_ASSIGNMENT_
Ignoring pictures, transcribe exactly the lines between the one containing "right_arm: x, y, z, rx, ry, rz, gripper" and the end of the material, both included.
***
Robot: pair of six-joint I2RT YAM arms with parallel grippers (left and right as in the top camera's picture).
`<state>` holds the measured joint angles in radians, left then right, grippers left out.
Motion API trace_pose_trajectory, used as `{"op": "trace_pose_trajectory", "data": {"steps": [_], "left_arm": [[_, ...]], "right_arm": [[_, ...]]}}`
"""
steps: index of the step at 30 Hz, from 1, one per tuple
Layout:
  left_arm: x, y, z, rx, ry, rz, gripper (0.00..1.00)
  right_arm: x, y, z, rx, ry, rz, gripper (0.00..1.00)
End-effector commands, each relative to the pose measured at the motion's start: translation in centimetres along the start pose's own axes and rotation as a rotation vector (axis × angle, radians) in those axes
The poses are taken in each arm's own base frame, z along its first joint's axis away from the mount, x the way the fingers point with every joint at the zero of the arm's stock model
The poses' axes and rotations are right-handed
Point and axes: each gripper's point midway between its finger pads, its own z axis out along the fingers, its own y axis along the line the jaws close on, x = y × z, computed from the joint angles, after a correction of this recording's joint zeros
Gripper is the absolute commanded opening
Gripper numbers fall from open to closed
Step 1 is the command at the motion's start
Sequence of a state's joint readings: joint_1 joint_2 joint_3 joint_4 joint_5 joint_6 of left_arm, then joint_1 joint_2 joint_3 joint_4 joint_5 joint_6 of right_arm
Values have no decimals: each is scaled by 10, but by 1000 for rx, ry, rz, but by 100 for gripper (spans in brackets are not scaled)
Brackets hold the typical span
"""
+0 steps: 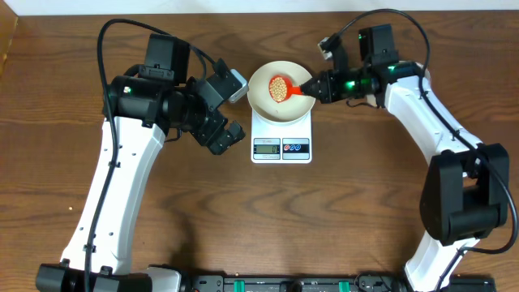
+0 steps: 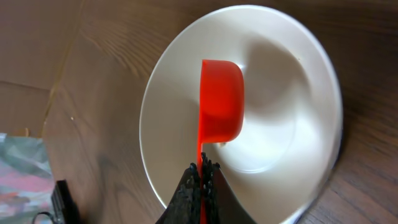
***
_OUTPUT_
  right_arm: x, y, z, rx, ry, rz, gripper (0.00..1.00)
End-effector commands, each relative to the pose measured at the motion's start: translation in centimetres along the start pose's own axes and rotation as a rotation vector (axis × angle, radians) in those axes
The poses are taken in each arm's own base frame, z along its first joint's axis away from the mount, x the way the fingers point with every joint at the zero of the arm's stock model
The poses' axes and rotations are right-handed
Point and axes: each gripper's point midway between its finger pads, its own z axis out along the fingers, its own y axis along the line the jaws close on, x = y × z, computed from the joint angles, after a correction of this recording's joint zeros
Gripper is the absolute commanded opening
Gripper numbers fall from open to closed
Step 1 is the command at the motion's start
Sequence of a state's joint readings: joint_1 joint_2 joint_3 joint_4 joint_5 joint_6 of left_arm, then joint_1 joint_2 joint_3 joint_4 joint_5 joint_6 of right_arm
Values have no decimals: each is scaled by 10, but by 1000 for rx, ry, rz, but by 100 for gripper (spans in brackets are not scaled)
Brackets hold the typical span
"""
+0 steps: 
+0 steps: 

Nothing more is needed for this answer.